What makes gamma-ray bursts blink on and off?
The birth of a gamma-ray burst (GRB) is a stellar event. These incredibly violent blasts are the most energetic explosions in the universe. In just one second, a GRB can release more energy than our Sun has emitted over the course of its entire lifetime to date. GRBs also have a deadly reputation; they may have even played a role in one of Earth’s largest mass extinctions.
But for events so intense they can be seen across the universe, GRBs are difficult to study. This difficulty is further compounded by the environments in which researchers think they are born, which typically contain dense star-forming regions nearby. But new research published June 29 in The Astrophysical Journal Letters, produces the highest-resolution 3D GRB simulations to date and is a major step forward in understanding these mysterious blasts and why they act the way they do.
How to make a gamma-ray burst
GRBs come in two flavors: long and short. Long GRBs, those lasting anywhere from a second to several minutes, are released from so-called collapsars, when a quickly rotating massive star goes supernova and collapses into a black hole, ejecting jets of material along the way. These jets are what power the GRB.
Ore Gottlieb, a Sierra Fellow at Northwestern University in Evanston, Illinois, has made a career out of studying these high-energy astrophysical phenomena. “I’ve always been curious about stellar explosions,” he tells Astronomy. But beyond the explosions, Gottlieb hopes to learn more about the stars themselves. In particular, he wants to “understand how and why different stars explode in different ways.”

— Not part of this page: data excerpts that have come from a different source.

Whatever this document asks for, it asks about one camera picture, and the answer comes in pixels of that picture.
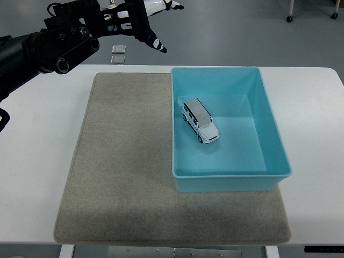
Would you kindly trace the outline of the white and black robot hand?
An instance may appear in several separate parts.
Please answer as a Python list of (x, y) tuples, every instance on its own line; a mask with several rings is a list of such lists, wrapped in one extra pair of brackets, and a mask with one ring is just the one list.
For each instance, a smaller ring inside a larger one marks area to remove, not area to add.
[[(144, 1), (147, 16), (153, 16), (158, 14), (162, 11), (169, 11), (169, 10), (183, 10), (184, 6), (176, 1)], [(161, 43), (160, 39), (156, 36), (155, 33), (149, 36), (147, 45), (159, 52), (167, 53), (167, 49)]]

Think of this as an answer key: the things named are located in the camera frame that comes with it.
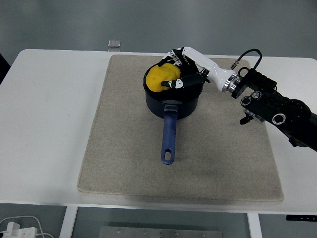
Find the black robot arm segment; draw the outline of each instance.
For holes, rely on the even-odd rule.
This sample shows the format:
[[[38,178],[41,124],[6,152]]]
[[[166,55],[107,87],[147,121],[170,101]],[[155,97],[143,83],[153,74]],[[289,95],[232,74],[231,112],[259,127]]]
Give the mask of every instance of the black robot arm segment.
[[[310,147],[317,151],[317,115],[300,100],[283,97],[276,91],[276,82],[250,69],[241,80],[241,89],[250,87],[254,92],[242,98],[241,105],[246,117],[241,124],[252,118],[266,120],[275,125],[295,147]]]

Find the saucepan handle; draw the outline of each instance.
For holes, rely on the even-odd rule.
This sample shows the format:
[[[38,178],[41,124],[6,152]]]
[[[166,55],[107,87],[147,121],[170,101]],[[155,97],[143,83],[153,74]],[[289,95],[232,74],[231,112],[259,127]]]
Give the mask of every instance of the saucepan handle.
[[[170,165],[175,159],[175,138],[177,122],[177,106],[166,105],[164,108],[164,129],[161,160],[164,164]]]

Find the handle hole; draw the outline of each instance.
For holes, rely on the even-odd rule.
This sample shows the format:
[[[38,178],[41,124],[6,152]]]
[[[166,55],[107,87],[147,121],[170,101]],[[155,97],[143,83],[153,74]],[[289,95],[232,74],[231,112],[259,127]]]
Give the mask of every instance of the handle hole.
[[[165,160],[170,161],[172,159],[172,150],[171,149],[166,149],[165,150]]]

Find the white table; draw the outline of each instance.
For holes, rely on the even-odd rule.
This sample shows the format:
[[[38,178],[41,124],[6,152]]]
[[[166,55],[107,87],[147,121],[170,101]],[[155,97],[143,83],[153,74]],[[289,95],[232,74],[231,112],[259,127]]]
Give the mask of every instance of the white table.
[[[248,213],[253,237],[260,237],[258,213],[317,214],[317,152],[293,148],[269,123],[285,197],[280,204],[175,205],[80,195],[78,175],[113,54],[165,55],[58,50],[24,50],[18,55],[0,86],[0,202],[67,206],[61,237],[68,236],[79,206]],[[254,65],[258,58],[244,59]],[[277,81],[282,95],[304,101],[317,113],[316,60],[263,57],[257,70]]]

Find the metal plate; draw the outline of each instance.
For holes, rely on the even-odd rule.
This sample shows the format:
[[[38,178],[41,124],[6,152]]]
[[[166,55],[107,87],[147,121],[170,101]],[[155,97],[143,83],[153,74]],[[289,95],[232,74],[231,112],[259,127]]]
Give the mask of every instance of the metal plate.
[[[222,232],[100,227],[99,238],[223,238]]]

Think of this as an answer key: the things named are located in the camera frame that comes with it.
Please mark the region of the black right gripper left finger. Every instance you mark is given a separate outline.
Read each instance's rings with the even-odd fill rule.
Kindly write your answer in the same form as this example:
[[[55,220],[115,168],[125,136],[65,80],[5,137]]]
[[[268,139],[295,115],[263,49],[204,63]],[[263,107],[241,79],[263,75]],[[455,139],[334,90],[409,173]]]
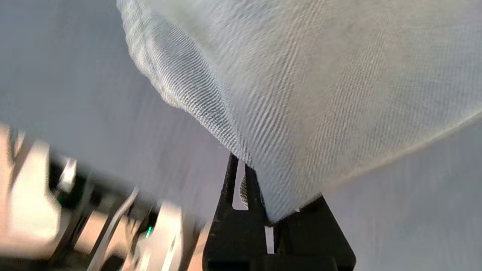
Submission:
[[[205,271],[266,271],[266,214],[255,170],[245,168],[247,210],[233,207],[239,159],[231,154],[206,245]]]

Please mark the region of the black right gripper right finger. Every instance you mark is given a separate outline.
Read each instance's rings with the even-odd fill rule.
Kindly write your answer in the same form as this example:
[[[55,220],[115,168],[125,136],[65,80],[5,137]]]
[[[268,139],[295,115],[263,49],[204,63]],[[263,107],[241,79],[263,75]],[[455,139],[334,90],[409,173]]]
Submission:
[[[276,271],[352,271],[356,256],[324,197],[274,227]]]

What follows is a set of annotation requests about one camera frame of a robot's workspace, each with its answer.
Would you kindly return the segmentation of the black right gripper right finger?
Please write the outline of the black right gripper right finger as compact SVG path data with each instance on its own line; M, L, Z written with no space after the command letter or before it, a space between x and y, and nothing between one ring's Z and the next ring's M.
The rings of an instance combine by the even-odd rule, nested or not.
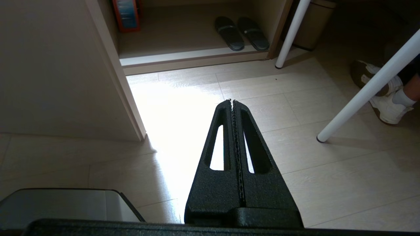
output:
M231 211L235 224L303 228L298 207L251 111L233 101L232 121L240 190L240 206Z

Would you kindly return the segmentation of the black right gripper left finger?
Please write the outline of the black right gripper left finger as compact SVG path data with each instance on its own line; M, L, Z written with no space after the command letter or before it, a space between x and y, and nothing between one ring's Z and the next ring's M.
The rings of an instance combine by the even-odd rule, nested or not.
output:
M230 100L219 103L215 108L185 205L185 224L227 225L230 212L243 203L241 171L232 119ZM222 127L224 163L222 170L213 170L210 165L219 127Z

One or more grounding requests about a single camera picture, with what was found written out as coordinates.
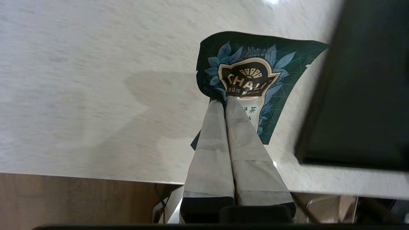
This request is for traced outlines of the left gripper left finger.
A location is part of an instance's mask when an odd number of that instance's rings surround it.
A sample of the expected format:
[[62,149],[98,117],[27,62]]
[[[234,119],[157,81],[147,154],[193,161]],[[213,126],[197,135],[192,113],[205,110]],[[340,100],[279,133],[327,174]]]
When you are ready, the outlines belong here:
[[235,186],[224,106],[209,103],[184,184],[184,223],[218,223],[219,212],[234,206]]

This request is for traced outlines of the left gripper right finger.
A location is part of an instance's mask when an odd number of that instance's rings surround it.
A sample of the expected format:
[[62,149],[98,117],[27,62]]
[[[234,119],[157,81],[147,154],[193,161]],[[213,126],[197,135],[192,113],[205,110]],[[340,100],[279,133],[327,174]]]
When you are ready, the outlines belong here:
[[292,221],[296,204],[243,107],[227,97],[226,127],[235,185],[241,207],[285,208]]

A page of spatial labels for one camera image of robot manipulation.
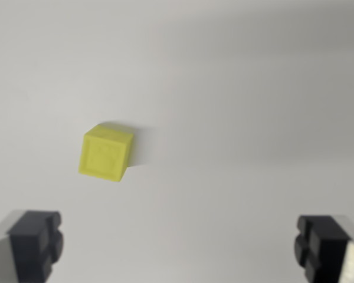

He had previously studied the jets emitted by collapsars by looking at the interactions between the GRB jets and the surrounding stellar material as the star is in the process of collapsing. His work used hydrodynamic simulations to model the interactions between the two. But “one thing that was always missing is: How do you start or launch the jet in the first place?” he says.
Probing the heart of the star itself required integrating relativistic physics into the already complex simulations. It was a daunting prospect.
A lot of area
Gottlieb says one of the biggest challenges they faced was the sheer differences in the scale involved in tracking a jet from inside a collapsar through outer space.
“The black hole is a million times smaller than the area where the GRB is emitted,” Gottlieb says. But by creating a model that could accurately resolve the jet across that vast space, the researchers were able to track its evolution from birth through emission.
Their approach was deceptively simple: “We took a star, put a black hole in the middle — assuming the star core has collapsed into a black hole already — and let the simulation run,” he says. While it sounds simple on paper, the simulations required were intense.
But the results were worth the effort according to Gottlieb, as the team came away with three key findings.
Wobbles and other weirdness
Long GRBs can last anywhere from one to hundreds of seconds. During that time, the intensity of the signal can be extremely variable. “It jumps rapidly … on timescales of maybe 10 milliseconds,” says Gottlieb.
But GRBs also have strange periods of quiescence that, before now, lacked an explanation. For anywhere from one to 10 seconds, the signal can “blink off,” dropping to zero and staying there before resuming its extremely rapid variability and then eventually petering out more slowly.
The new models provided a simple — but surprising, according to Gottleib — explanation for these quiescent periods: The jet isn’t gone, it’s simply just not pointed in our direction. As gas from the collapsing star falls onto the black hole, it lands on a swirling accretion disk of material around it. But the intense turmoil during the collapse causes the accretion disk to tilt, its angle relative to the black hole oscillating back and forth. Gottlieb says that since the jet emitted by the black hole and causing the GRB “is always perpendicular to the disk,” the unsteady disk causes the jet itself to wobble in turn. “So for a given observer, what he would see is that sometimes the emission is pointing towards the observer, and sometimes away, because of the wobbly motion of the jet.”